▶ WHAT YOU ARE ASKED TO DO
Look through the records below for the line with "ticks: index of". Return that line and each one after it up to and including the line with "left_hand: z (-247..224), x", exactly.
** Opening WORKING DATA block **
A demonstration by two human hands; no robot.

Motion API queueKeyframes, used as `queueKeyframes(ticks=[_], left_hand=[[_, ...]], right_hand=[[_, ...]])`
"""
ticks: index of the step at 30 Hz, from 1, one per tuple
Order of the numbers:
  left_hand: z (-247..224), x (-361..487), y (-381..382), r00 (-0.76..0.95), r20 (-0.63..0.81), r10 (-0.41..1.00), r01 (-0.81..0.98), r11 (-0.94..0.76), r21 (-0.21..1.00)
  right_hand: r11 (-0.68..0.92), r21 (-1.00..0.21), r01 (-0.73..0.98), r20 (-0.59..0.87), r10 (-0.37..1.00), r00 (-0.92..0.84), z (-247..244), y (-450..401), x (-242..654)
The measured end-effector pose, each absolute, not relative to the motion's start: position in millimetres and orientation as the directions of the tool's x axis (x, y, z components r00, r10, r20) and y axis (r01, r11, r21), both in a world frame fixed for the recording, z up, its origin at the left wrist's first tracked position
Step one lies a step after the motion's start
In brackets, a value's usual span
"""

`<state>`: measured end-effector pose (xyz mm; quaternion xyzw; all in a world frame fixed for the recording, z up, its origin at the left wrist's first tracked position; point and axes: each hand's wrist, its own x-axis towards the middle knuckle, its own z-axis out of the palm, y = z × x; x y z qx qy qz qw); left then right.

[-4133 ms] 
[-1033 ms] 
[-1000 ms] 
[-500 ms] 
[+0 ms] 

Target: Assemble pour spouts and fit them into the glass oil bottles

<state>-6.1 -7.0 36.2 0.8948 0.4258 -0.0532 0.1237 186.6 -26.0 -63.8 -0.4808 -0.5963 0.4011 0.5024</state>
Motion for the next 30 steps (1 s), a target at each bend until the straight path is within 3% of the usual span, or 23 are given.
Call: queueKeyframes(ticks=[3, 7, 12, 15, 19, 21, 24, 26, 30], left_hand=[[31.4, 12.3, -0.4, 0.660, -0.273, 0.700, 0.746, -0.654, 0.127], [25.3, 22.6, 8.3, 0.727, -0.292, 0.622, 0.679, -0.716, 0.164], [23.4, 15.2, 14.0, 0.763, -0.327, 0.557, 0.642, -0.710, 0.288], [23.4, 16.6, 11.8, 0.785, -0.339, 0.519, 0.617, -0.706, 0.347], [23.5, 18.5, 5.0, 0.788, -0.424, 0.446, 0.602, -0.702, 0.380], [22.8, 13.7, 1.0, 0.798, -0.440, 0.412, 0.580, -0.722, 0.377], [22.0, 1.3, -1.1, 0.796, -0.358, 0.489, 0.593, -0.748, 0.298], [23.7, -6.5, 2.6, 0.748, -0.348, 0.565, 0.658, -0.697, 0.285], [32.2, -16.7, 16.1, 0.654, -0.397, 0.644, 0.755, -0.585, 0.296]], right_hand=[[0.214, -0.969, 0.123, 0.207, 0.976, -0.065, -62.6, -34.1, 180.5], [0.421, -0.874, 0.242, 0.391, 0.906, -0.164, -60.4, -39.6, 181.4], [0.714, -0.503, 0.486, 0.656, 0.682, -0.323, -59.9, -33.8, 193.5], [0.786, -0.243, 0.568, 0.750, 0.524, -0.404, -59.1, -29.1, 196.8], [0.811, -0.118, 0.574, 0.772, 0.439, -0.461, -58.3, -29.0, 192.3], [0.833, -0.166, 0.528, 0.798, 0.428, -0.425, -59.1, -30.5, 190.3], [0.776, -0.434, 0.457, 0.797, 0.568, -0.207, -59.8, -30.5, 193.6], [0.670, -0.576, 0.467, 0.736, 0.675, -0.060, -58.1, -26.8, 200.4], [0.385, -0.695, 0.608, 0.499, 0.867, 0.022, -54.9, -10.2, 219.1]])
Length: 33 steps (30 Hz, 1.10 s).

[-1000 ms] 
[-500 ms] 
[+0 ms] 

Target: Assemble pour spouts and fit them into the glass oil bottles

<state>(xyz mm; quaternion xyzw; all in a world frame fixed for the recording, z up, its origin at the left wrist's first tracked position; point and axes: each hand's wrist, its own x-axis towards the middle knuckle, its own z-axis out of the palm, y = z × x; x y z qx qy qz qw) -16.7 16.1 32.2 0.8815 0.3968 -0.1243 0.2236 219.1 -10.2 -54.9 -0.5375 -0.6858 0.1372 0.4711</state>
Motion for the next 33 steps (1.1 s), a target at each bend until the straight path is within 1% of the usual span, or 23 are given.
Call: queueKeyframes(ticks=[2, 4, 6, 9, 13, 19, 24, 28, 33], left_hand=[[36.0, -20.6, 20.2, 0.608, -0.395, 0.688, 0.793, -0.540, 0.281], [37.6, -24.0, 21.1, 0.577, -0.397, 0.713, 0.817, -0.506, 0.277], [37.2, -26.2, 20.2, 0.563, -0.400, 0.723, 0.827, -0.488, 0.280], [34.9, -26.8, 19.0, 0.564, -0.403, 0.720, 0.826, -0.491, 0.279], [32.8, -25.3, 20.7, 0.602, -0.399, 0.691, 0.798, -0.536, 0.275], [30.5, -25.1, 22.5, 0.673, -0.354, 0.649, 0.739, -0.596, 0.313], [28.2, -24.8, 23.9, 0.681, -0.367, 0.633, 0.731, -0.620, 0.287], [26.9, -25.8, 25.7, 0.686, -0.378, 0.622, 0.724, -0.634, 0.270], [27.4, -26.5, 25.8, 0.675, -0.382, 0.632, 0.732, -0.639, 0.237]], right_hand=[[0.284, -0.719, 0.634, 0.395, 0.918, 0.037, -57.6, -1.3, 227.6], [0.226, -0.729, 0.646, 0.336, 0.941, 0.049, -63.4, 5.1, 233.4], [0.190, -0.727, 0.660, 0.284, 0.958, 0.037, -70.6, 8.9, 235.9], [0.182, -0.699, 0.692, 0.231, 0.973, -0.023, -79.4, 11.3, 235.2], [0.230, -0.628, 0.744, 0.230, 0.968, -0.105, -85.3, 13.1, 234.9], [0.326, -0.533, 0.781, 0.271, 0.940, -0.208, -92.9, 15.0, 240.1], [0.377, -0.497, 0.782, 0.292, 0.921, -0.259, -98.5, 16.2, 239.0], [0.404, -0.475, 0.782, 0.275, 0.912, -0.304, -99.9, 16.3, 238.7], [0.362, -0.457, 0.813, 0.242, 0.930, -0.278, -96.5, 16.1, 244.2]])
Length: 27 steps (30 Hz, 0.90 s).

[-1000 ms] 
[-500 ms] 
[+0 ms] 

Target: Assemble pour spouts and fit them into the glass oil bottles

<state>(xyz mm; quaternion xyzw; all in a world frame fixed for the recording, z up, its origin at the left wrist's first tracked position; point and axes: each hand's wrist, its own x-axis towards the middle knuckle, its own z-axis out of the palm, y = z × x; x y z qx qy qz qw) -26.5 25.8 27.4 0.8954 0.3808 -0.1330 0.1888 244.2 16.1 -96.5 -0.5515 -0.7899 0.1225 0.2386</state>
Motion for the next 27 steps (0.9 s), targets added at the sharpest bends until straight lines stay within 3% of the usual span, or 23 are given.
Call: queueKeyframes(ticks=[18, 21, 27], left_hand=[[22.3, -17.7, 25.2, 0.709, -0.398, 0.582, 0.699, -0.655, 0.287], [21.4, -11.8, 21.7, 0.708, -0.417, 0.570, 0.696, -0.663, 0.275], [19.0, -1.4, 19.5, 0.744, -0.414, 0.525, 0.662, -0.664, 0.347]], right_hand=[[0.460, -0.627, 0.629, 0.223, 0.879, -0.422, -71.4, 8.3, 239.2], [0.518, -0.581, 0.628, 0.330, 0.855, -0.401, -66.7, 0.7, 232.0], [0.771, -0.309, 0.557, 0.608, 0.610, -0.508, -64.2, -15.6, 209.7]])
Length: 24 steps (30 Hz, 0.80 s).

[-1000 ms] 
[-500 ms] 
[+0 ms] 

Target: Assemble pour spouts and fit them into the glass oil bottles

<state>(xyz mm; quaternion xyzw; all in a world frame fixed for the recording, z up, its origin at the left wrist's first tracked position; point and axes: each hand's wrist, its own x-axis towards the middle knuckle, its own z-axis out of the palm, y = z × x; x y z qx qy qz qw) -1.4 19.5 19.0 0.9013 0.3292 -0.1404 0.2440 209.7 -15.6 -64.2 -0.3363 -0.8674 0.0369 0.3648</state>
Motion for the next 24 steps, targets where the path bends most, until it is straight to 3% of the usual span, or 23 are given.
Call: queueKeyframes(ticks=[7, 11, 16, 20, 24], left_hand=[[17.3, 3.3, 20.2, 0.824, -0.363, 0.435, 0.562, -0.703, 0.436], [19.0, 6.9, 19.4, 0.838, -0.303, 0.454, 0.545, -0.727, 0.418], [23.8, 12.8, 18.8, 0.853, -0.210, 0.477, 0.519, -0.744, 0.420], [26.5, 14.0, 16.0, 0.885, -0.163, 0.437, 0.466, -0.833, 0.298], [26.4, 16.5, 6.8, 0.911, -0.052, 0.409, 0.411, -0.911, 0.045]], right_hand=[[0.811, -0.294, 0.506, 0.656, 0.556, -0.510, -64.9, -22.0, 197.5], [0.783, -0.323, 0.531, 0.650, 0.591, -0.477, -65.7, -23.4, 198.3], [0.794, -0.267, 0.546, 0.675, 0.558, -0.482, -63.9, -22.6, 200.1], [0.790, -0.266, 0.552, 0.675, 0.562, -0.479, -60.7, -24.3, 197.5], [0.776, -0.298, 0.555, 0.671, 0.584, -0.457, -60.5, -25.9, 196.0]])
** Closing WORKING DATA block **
▶ ANSWER TO THE EXERCISE
ticks: index of the step at 30 Hz, from 1, one per tuple
Order of the numbers:
  left_hand: z (-247..224), x (-361..487), y (-381..382), r00 (-0.76..0.95), r20 (-0.63..0.81), r10 (-0.41..1.00), r01 (-0.81..0.98), r11 (-0.94..0.76), r21 (-0.21..1.00)

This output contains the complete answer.